Une fiction qui mérite de nous inspirer dans la vraie vie

Horizonte
Édition
2020/3334
DOI:
https://doi.org/10.4414/bms.2020.18967
Bull Med Suisses. 2020;101(3334):1003

Affiliations
Dr méd., membre de la rédaction

Publié le 12.08.2020

Adrien Gygax
Se réjouir de la fin
Paris: Grasset; 2020, 106 pages
Né en 1989, Adrien Gygax est un écrivain suisse. Il signe ici son deuxième roman, imaginé suite à son activité de consultant dans un EMS de Lausanne. Cette fiction se présente comme un écrit prétendument trouvé dans les affaires d’un résident décédé. Sur la base de ses contacts avec des personnes âgées, l’auteur vaudois a voulu proposer des alternatives au jeunisme ambiant et aux injonctions vis-à-vis des seniors (rester actif, dépasser ses limites). Il a approfondi sa réflexion en compagnie de Sénèque, Cicéron et Lucrèce: «Je voulais voir si c’était jouable d’être hédoniste à 90 ans. Trouver un peu de beauté dans le déclin.»
Adrien Gygax nous offre un récit attachant, plein de sagesse et léger: le narrateur est un nonagénaire veuf depuis peu.
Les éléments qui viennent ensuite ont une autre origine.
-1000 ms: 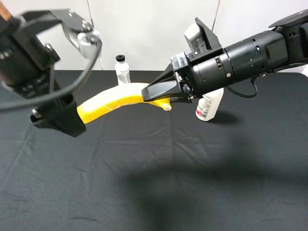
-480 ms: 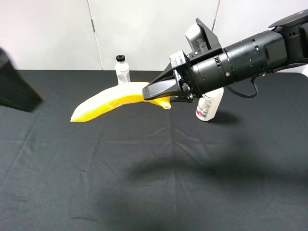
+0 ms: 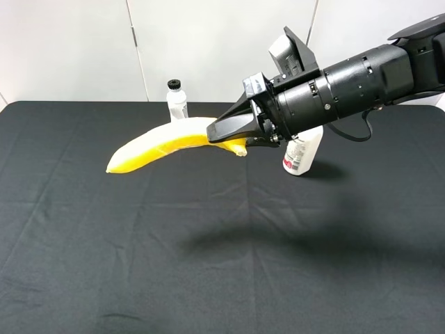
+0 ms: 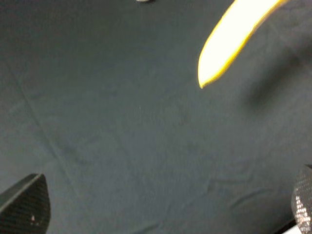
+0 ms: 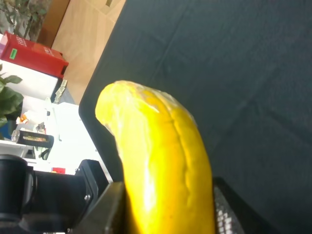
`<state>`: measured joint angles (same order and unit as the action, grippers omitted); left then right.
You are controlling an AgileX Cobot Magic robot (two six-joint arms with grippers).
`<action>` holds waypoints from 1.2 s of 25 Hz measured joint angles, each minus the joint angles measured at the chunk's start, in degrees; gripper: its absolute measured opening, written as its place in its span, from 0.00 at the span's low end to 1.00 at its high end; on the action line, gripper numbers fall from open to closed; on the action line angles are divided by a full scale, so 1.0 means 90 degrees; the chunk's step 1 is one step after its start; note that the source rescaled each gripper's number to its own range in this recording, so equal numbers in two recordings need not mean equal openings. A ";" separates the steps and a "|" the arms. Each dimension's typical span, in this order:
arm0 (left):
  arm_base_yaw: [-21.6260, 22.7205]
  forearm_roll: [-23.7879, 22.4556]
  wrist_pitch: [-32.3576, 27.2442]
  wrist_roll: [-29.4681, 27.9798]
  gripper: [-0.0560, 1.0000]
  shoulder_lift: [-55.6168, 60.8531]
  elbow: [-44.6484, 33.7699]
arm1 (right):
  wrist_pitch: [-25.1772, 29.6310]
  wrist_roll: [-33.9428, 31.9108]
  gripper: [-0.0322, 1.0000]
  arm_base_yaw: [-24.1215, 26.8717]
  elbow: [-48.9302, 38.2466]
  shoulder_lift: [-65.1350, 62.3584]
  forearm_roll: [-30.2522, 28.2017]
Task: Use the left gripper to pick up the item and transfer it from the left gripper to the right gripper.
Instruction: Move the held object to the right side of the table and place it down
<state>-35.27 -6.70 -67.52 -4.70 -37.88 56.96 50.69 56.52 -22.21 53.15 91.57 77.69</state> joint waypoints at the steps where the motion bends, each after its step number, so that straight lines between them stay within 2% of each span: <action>1: 0.0000 0.0006 0.0000 -0.0015 1.00 0.0239 -0.0213 | 0.0000 0.0000 0.06 0.0000 0.0000 0.0000 0.0000; 6: 0.0000 0.0015 0.0071 -0.0015 1.00 0.1537 -0.1634 | -0.0189 -0.0059 0.06 0.0000 0.0000 0.0000 0.0006; 12: 0.0000 0.0265 0.0694 -0.0015 1.00 0.2986 -0.2993 | -0.0572 -0.0148 0.06 0.0000 0.0000 0.0000 0.0006; 18: 0.0000 0.0347 0.0753 0.0020 1.00 0.3774 -0.3122 | -0.0710 -0.0169 0.06 0.0000 0.0000 0.0000 0.0006; 28: 0.0000 0.0360 0.0766 0.0028 1.00 0.3821 -0.3144 | -0.0729 -0.0183 0.06 0.0000 0.0000 0.0000 0.0006; 30: 0.0119 0.0360 0.0766 0.0028 1.00 0.3821 -0.3144 | -0.0729 -0.0197 0.06 0.0000 0.0000 0.0000 0.0006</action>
<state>-34.20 -3.46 -60.63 -4.45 -3.49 28.67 44.13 54.75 -22.21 53.15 91.57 77.74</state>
Il parle de sa chère épouse Nathalie sans lamentations, acceptant qu’elle ne soit plus là – bien que son décès ait causé l’entrée en EMS; plutôt, il se réjouit de ce qui a été vécu ensemble.
Ces bouleversements l’amènent à passer en revue sa vie et à évoquer le temps qui défile: «J’ai vécu les poings serrés, n’ai rien voulu lâcher [...] Le temps m’a appris le contraire. On prévoit, on construit sur un tas de sable que le vent de la vie déforme à son gré.» «J’aimais ma maison et détestais les maisons de retraite. Pourtant me voilà dans ce bloc de béton [...] Mais j’arrête le contrôle, la crispation. Si je ne le fais pas maintenant, je ne le ferai jamais. Je vais prendre une grande inspiration, me déplier comme une fleur au soleil.»
Le vieux résident réfléchit aussi à son lien aux biens matériels, desquels il s’est détaché avec les années: «J’ai possédé bien des choses. J’étais ce grand type en Mercedes [...] Le temps passe et avec lui certaines de nos libertés, comme le droit de conduire... Vient alors le temps du don, une pluie nécessaire après la sécheresse de la possession. Le don est une libération. Je n’ai plus rien, le monde est riche pour moi.»
«Je me sens loin de tout, de moins en moins concerné [...]je peux me dire de gauche comme de droite, macho ou féministe, tout me va. Ces catégories sont les vôtres. Seuls m’intéressent maintenant la couleur du ciel, celles des fleurs, l’envol d’un oiseau. Le plus grandiose est le silence.»
D’autres des vingt-cinq courts chapitres parlent des repas, de l’endormissement, de la visite du docteur, de voyager avec la musique et de l’amour: «En premier –quand on est jeune – on aime devant soi. Puis l’amour dure, s’alourdit, s’offre une mémoire. Alors on aime toujours devant soi mais aussi derrière.»
Est aussi abordée la question de la transmission: «On transmet malgré soi, malgré tout. Ce sont les autres qui décident de la part de nous qui est transmise, ils nous cambriolent en douceur [...] On ne sait jamais ce qu’on transmet vraiment, ce n’est pas une chose qui se voit dans un miroir.»
Dans une maison de retraite, la mort fait partie du quotidien: «Tout ça a pris fin avec la mort de Pierre. On ne le voyait plus et le ‘journal club’ était annulé. C’est lui qui nous maintenait dans le mouvement [...] Ils ont installé des ordinateurs dans le salon.» «Avec quelques autres on s’est rendu à la cérémonie en son honneur. Cela nous occupe bien, et on y trouve quelquefois de bonnes idées pour la nôtre.»
Et puis il y a la fin de sa propre vie, qui approche à mesure que l’on s’affaiblit: «Ils m’ont trouvé une chaise roulante. On s’accroche parfois trop à l’idée qu’on a de la normalité, comme s’il n’existait aucune autre façon de vivre que celle des valides [...] Avec ma chaise roulante, je vais où mes pieds ne me portaient plus.»
A la dernière page, le résident conclut: «Ma vie n’en peut plus de s’étirer. Elle est lourde de toutes ces joies et s’enfonce doucement dans le sol [...] Je me réjouis de voir ma vie se terminer comme j’ai dû me réjouir de la voir commencer.»
«Oui, c’est la grande question», répond Adrien Gygax quand on lui demande si une dernière partie de vie, comme celle qu’il décrit, rassérénée, tranquille, pleine d’une bonne philosophie, est possible.